Although the Trump Administration had already moved the Office of Career, Technical, and Adult Education to the Department of Labor earlier this fall, today’s moves go much further. According to internal briefings and multiple federal sources, we’re expecting the following:
- The Department of Labor will assume responsibility for Title I, Title II, charter school grants, civics/history programs, teacher training, and the entirety of ED’s elementary, secondary, and postsecondary education offices
- The Department of the Interior will take over the Office of Indian Education
- The State Department will run Fulbright-Hays and all international and foreign-language initiatives
- The Department of Health and Human Services will operate the campus child-care access program and foreign medical school accreditation
Some reports, including those circulated inside Washington today, indicate the administration is also preparing to transfer the Offices of Special Education and Rehabilitative Services (OSERS), Civil Rights (OCR), and possibly English Language Acquisition (OELA). ED has not publicly confirmed those moves, but the pattern suggests that no program office is off the table.
What Does it Mean?
These changes will shift roughly $31 billion in federal education funding to agencies that have never administered K-12 programs. Districts should expect operational uncertainty as the Department of Labor assumes responsibility for sending Title I and Title II funds to states, setting expectations for compliance, and managing reporting systems. Until new guidance is issued, LEAs should continue following existing CDE and ED directions.
What remains at ED after this reorganization is a shell of the former department. Planning and oversight offices, Budget Service, Finance and Operations, the General Counsel, Inspector General functions, Communications, and Legislative Affairs will stay. Federal Student Aid remains intact. The Institute of Education Sciences technically survives but is reportedly operating with only a few staff.
There is also a significant workforce issue brewing. ED leadership had previously discussed laying off staff in the transferred offices and requiring employees to reapply for roles at the receiving agencies. However, the current federal continuing resolution prohibits reductions in force through January 30. It is unclear whether staff are being temporarily reassigned or whether layoffs will occur after that date.
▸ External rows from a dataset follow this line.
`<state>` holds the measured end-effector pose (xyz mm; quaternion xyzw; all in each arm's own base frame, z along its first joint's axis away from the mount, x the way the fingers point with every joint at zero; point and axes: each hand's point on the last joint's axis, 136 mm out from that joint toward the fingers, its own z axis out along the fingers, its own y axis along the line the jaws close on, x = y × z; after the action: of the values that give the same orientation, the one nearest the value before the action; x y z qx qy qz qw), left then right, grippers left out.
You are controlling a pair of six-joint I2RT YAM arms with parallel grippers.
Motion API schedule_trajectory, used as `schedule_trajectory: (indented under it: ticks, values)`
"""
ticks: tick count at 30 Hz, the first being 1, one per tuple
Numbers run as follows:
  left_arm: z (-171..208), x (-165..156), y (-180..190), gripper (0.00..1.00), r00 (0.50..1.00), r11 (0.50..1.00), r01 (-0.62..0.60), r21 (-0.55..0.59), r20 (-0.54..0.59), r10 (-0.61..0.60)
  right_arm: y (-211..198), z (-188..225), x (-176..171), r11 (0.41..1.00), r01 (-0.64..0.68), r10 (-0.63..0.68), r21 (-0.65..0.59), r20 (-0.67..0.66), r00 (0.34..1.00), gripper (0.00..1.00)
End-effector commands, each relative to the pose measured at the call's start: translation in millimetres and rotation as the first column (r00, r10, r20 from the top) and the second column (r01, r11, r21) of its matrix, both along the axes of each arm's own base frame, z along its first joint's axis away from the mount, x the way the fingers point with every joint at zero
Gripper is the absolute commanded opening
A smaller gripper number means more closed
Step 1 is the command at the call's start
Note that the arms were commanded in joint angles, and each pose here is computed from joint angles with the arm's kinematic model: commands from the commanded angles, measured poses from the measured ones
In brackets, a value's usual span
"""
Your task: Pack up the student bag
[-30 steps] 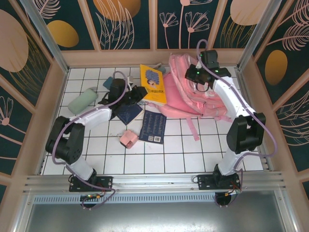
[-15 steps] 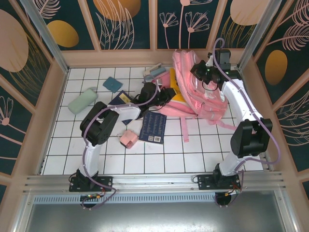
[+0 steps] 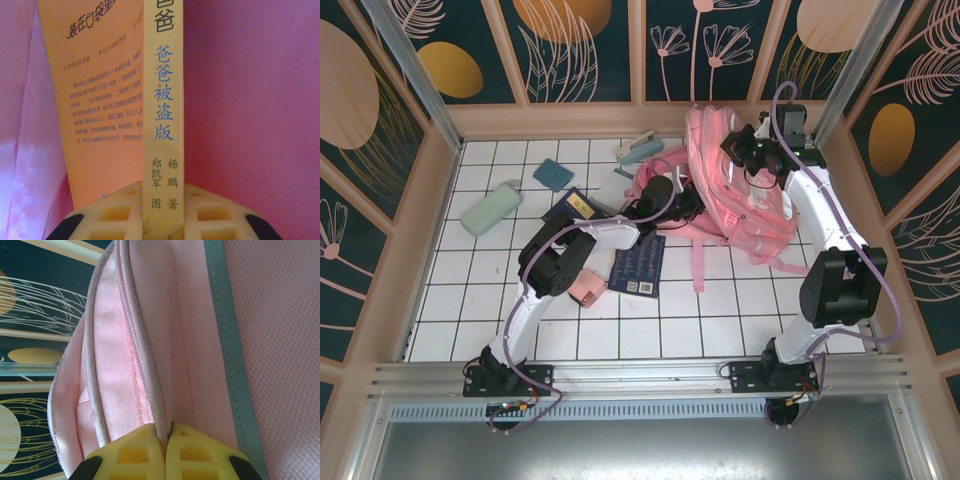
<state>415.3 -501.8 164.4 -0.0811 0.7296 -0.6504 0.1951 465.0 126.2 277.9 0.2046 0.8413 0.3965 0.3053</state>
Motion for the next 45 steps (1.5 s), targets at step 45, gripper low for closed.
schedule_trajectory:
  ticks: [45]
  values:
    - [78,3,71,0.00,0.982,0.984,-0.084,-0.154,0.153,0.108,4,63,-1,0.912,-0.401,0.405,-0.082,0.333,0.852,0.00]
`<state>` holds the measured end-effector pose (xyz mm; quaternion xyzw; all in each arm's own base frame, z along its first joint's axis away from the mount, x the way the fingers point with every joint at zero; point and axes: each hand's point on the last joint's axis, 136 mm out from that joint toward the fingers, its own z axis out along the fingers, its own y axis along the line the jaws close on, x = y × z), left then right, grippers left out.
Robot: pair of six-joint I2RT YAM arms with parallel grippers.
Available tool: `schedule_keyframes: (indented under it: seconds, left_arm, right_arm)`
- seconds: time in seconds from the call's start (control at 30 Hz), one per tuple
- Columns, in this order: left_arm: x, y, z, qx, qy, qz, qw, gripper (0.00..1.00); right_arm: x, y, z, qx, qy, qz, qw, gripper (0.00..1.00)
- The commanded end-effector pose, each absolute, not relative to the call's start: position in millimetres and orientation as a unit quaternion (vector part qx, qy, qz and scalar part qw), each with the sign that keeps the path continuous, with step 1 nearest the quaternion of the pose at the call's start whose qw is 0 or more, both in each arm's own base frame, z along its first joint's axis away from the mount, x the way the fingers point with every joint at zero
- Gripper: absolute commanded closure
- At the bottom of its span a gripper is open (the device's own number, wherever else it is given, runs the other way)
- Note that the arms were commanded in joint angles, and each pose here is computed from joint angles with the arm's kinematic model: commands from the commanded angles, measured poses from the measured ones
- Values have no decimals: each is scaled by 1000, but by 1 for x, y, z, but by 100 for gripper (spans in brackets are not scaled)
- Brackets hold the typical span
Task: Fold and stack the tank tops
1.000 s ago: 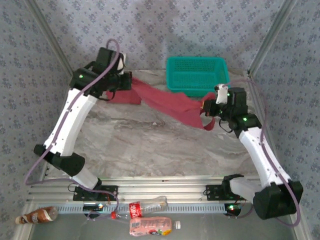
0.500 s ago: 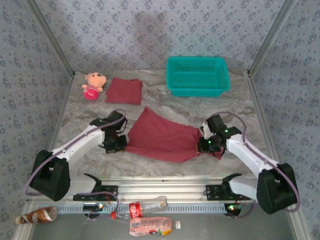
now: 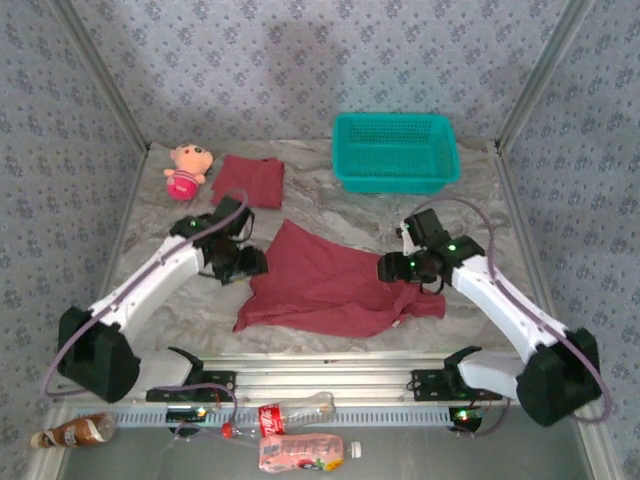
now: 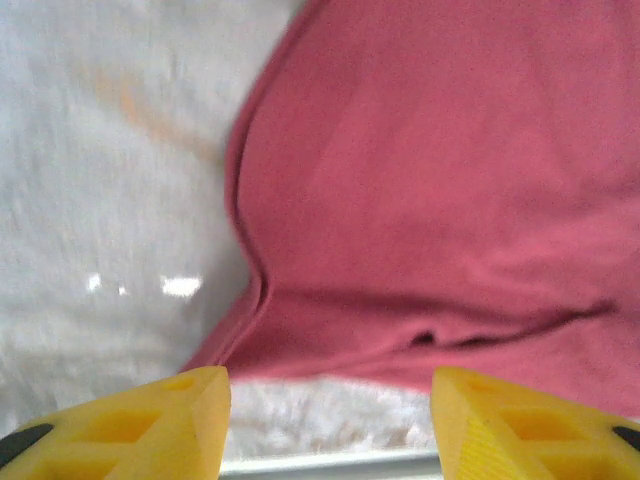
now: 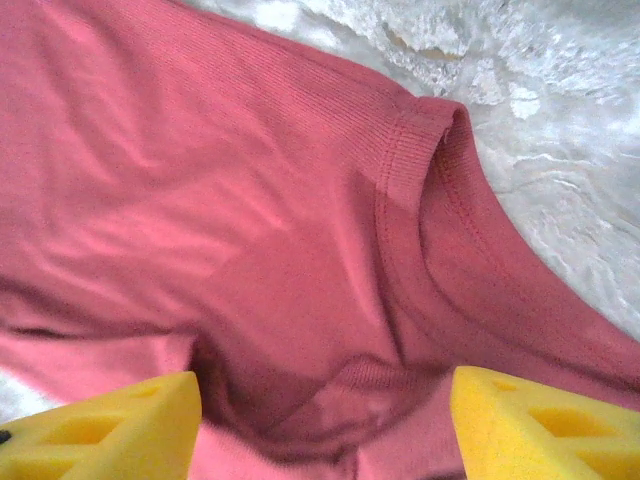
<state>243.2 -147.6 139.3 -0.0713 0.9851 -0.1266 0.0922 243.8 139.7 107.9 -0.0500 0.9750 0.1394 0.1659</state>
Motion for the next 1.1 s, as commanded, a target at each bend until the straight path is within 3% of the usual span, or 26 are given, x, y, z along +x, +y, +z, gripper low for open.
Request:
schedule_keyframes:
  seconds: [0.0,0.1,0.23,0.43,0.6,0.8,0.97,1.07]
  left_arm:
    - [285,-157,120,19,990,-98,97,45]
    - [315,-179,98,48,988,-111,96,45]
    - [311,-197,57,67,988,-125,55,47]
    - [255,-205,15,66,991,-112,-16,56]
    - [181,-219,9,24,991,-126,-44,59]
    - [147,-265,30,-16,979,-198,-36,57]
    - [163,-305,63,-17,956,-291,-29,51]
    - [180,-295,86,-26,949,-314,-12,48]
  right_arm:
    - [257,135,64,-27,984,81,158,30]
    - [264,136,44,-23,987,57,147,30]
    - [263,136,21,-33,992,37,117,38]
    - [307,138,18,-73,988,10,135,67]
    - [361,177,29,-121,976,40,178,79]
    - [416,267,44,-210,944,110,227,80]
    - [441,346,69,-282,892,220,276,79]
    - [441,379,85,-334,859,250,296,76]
ED has scheduled an all-hands meeting today, suggesting more internal direction is forthcoming.
Legal challenges are expected, but the Administration appears confident that interagency agreements fall within its authority. Because the program offices technically still “exist” inside ED on paper, political appointees could remain in title even while program administration occurs elsewhere, a structural workaround that is likely intended to complicate legal claims.
Looking Ahead
The deeper concern among advocates, and one worth flagging, is where this leads. With ED’s research, evaluation, and oversight capacity hollowed out, the Administration will almost certainly argue in future budget cycles that federal education funding shows “no evidence of effectiveness” and should be cut. The Trump Administration already proposed a giant reduction for 2026 and a much steeper cut for FY 2027 is plausible. The Administration has repeatedly signaled its goal of “returning education to the states,” and we see this reorganization is a major step toward that argument.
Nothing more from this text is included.